The 4th federal electoral district of San Luis Potosí (Distrito electoral federal 04 de San Luis Potosí) is one of the 300 electoral districts into which Mexico is divided for elections to the federal Chamber of Deputies and one of seven such districts in the state of San Luis Potosí.

It elects one deputy to the lower house of Congress for each three-year legislative session by means of the first-past-the-post system. Votes cast in the district also count towards the calculation of proportional representation ("plurinominal") deputies elected from the second region.

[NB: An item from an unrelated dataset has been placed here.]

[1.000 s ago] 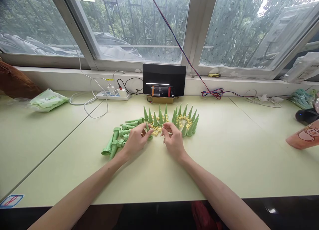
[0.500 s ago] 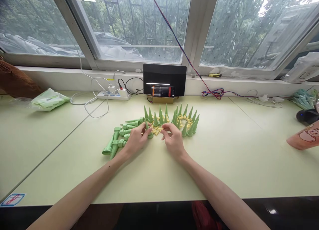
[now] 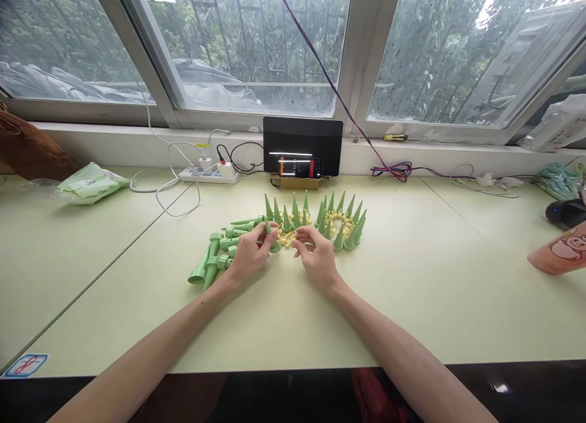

The current member for the district, elected in the 2024 general election, is Francisco Adrián Castillo Morales of the National Regeneration Movement (Morena).

==District territory==
Under the 2023 districting plan adopted by the National Electoral Institute (INE), which is to be used for the 2024, 2027 and 2030 federal elections,
the 4th district shares the eastern portion of the state with the 7th district. It covers 333 electoral precincts (secciones electorales) across 12 of the state's municipalities:
- Alaquines, Cárdenas, Ciudad del Maíz, Ciudad Valles, Ébano, Rayón, San Vicente Tancuayalab, Santa Catarina, Tamasopo, Tamuín, Tanquián de Escobedo and El Naranjo.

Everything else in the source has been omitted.